Berichterstattung Heerstraße Nord

Seit 2005 leite ich das Team des Quartiersmanagements Heerstraße und habe fast ausschließlich Bewohner/innen kennengelernt, die hier freiwillig und gerne wohnen: nämlich vergleichsweise preiswert in einem durchgrünten Gebiet, das entgegen seines schlechten Rufes wenig Kriminalität aufweist, weitgehend barrierefrei angelegt ist, über engagierte Infrastruktureinrichtungen, gute Schulen, Ärzte, ein Einkaufszentrum und viel bürgerschaftliches Engagement verfügt. In dem zum größeren Teil privatisierten, ehemals landeseigenen Wohnungsbestand an der Heerstraße nimmt seit Jahren der Teil an Bewohner/innen zu, die von staatlichen Leistungen abhängig sind, besonders viele Kinder sind von Armut und Armutsfolgen betroffen.
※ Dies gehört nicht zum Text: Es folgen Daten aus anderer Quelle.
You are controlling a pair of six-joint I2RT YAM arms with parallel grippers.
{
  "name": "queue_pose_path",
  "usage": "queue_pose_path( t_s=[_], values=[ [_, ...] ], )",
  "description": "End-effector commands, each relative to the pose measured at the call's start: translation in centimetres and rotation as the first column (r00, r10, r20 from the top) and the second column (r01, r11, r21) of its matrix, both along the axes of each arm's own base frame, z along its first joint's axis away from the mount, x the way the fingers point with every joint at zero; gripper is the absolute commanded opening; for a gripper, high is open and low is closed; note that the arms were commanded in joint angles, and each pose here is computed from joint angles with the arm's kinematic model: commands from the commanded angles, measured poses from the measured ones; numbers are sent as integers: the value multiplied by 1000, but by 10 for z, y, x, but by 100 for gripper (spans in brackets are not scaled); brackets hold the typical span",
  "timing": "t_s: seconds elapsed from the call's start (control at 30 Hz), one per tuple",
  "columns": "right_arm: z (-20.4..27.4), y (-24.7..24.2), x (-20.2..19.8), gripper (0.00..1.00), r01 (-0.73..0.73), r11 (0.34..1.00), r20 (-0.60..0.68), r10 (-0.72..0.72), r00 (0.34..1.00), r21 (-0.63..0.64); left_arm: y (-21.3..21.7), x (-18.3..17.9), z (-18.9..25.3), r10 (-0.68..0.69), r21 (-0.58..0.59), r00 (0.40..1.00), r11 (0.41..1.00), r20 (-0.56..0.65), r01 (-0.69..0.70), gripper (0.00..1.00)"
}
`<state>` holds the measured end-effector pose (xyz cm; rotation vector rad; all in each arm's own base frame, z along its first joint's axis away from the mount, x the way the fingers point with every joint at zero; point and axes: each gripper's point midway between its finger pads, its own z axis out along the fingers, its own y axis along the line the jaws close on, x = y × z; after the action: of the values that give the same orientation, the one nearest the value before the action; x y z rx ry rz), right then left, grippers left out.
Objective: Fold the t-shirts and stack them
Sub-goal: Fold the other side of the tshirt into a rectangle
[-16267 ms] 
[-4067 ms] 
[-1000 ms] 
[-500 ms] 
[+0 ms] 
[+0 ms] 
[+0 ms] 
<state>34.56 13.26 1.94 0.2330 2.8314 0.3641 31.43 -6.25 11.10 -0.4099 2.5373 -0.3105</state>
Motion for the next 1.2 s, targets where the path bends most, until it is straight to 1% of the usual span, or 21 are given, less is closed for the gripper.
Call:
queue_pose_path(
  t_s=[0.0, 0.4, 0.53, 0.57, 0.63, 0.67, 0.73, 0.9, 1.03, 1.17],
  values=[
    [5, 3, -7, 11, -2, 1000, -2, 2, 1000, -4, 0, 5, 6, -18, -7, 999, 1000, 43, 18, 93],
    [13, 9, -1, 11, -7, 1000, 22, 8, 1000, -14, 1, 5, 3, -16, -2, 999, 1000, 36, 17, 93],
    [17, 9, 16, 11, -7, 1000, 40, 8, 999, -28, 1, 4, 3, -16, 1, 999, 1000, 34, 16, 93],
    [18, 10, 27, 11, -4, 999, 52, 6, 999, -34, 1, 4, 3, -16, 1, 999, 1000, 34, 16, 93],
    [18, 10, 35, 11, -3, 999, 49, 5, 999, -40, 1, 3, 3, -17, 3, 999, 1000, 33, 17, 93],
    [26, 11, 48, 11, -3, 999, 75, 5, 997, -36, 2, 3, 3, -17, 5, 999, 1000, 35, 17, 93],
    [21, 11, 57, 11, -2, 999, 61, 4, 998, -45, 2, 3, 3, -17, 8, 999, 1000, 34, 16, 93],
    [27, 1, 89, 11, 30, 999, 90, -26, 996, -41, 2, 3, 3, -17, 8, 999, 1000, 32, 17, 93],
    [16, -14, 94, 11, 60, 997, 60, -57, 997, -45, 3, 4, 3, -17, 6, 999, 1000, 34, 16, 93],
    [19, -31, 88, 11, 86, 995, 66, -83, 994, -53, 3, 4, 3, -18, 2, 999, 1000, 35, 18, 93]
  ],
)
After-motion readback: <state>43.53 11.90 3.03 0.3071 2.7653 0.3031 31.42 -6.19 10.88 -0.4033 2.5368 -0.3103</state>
Das stellt Familien, Kitas, Schulen und soziale Infrastruktur vor besondere Herausforderungen, so fehlen nicht nur Kitaplätze und Erzieher/innen, sondern auch unterstützende Angebote für Familien. Nicht die Menschen sind das Problem, sondern gesellschaftliche Rahmenbedingungen, die Ausgrenzung und Benachteiligung verfestigen. Quartiersverfahren können nicht die Ursachen sozialer Ungleichheit und Ausgrenzung und die Herausbildung benachteiligter Stadtteile beseitigen, sie fördern aber eine engagierte Stadtteilarbeit gemeinsam mit den Bürgerinnen und Bürgern, die kein „düsteres Bild“ malt, sondern Probleme beim Namen nennt und z.B. für Bildungsgerechtigkeit eintritt. Hier ist die Politik gefragt, und es ist gut, dass neben dem Programm Soziale Stadt auch der Bezirk Spandau sozialer Entmischung und Benachteiligung verstärkt begegnen will. Mit dem Finger auf vermeintliche „Schmuddelkinder“ zu zeigen war noch nie eine zukunftsweisende Strategie.